**Exercise:** The expected answer is the set of lines in the data below between the line holding "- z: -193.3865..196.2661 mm" and the line holding "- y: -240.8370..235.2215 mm", inclusive, written out exactly.

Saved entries
# # #
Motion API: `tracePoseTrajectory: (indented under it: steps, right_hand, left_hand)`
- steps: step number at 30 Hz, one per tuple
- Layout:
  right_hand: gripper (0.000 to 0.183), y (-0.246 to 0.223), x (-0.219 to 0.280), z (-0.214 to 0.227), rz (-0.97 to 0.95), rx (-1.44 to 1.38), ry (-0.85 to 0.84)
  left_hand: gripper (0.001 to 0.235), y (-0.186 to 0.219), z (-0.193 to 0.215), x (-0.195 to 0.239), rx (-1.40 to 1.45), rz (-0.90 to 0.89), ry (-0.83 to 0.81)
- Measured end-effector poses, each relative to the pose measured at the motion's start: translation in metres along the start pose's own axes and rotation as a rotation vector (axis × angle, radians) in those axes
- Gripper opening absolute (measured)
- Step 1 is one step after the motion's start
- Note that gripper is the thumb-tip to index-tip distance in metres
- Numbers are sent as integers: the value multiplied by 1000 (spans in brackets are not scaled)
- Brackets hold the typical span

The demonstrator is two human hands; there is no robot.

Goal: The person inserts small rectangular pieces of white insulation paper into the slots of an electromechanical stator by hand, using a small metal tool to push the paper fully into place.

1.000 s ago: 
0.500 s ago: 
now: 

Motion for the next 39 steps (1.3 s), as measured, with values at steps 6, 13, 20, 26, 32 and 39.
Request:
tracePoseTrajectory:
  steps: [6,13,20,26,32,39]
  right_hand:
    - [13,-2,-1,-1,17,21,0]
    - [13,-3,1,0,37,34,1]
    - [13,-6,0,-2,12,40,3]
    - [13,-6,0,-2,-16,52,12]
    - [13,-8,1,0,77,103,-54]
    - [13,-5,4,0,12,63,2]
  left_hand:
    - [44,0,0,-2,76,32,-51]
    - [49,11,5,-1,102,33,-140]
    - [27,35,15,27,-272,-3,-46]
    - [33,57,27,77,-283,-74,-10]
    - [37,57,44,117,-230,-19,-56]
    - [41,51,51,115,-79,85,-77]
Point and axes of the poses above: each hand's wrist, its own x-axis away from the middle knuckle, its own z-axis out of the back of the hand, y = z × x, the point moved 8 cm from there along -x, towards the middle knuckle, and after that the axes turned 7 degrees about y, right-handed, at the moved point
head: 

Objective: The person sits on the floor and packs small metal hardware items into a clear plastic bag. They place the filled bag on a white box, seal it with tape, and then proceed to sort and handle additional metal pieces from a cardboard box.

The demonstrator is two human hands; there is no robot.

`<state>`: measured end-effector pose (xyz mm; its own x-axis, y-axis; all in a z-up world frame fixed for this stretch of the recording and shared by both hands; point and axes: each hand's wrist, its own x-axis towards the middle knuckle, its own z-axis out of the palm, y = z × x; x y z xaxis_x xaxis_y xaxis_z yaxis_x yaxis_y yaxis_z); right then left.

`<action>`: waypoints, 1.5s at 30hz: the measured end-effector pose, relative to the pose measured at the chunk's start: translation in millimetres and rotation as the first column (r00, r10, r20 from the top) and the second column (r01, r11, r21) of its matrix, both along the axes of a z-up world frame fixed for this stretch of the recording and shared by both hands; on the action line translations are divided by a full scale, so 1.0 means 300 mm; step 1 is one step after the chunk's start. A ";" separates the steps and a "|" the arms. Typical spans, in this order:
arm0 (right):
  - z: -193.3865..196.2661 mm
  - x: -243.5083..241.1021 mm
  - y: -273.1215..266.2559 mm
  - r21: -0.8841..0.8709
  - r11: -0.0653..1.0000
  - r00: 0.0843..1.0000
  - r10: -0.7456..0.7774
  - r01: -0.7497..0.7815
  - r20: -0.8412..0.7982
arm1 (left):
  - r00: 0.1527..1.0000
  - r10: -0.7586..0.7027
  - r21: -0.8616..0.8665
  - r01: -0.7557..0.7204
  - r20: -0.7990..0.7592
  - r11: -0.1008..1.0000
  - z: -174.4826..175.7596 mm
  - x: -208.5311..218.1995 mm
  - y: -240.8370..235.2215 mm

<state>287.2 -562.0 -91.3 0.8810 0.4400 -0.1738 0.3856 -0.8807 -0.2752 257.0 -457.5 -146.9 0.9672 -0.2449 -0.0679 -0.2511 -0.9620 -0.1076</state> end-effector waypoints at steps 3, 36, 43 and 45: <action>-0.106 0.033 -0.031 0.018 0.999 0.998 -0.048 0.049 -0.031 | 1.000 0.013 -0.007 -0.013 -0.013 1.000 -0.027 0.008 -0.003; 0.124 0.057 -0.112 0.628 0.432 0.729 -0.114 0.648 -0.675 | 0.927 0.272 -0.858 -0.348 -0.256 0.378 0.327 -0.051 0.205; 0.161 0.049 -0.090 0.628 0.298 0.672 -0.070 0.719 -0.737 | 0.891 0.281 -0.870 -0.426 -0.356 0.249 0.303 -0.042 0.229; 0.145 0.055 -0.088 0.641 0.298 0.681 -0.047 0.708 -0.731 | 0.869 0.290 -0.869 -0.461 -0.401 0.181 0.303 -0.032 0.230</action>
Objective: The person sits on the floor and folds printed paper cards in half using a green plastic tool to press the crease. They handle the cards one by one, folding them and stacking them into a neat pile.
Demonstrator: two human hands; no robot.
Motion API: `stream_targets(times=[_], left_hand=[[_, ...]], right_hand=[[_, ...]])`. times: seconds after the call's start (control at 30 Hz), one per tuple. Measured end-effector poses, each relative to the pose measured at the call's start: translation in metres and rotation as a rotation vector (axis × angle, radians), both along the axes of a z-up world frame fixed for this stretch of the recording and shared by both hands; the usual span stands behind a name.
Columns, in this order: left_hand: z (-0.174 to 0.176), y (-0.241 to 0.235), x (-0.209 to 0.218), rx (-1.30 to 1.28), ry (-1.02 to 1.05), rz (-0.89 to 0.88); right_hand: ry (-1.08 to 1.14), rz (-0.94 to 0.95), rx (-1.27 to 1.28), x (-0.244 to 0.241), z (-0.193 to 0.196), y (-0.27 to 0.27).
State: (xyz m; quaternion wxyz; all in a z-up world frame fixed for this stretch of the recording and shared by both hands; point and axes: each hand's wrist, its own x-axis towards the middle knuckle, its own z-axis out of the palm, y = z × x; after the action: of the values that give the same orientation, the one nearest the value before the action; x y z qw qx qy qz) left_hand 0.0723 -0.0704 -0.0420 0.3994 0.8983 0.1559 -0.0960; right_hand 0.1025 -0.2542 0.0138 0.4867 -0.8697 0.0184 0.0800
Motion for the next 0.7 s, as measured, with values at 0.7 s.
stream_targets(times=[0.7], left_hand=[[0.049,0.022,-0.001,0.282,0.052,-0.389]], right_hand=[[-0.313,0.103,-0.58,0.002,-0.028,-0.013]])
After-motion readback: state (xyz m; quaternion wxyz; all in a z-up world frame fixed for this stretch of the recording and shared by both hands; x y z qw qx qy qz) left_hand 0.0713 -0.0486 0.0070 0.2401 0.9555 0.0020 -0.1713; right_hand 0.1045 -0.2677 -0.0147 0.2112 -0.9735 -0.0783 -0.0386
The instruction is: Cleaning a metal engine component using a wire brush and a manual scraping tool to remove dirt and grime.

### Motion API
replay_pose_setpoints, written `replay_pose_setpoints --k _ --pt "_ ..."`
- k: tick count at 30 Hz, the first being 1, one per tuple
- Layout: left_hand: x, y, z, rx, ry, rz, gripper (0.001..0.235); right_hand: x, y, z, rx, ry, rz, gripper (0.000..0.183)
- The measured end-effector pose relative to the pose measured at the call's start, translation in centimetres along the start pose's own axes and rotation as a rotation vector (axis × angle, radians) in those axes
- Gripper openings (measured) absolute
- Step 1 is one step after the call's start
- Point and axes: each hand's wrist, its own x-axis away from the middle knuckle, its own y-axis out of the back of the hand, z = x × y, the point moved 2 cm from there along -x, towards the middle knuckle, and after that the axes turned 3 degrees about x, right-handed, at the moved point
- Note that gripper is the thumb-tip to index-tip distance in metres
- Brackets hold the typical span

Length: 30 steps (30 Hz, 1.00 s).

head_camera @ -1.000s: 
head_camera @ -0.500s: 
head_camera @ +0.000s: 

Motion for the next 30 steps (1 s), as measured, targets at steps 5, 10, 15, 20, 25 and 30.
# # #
**Response below:**
  - z: -193.3865..196.2661 mm
  - x: -243.5083..241.1021 mm
  - y: -273.1215..266.2559 mm
  - r21: -0.8841..0.8709
  - r11: -0.0653..1.0000
  - r00: 0.0843..1.0000
  - r10: -0.7456..0.7774
  - r01: -0.7497..0.7815
  - r20: -0.8412..0.7982
arm1 (left):
  - r00: 0.1527..1.0000
  - r10: -0.7586..0.7027
  - r21: -0.8616..0.8665
  - r01: -0.7557..0.7204
  - r20: -0.7990..0.7592
  - r11: -0.1008..1.0000
  - z: -174.4826..175.7596 mm
  - x: -208.5311..218.1995 mm
  - y: -240.8370..235.2215 mm

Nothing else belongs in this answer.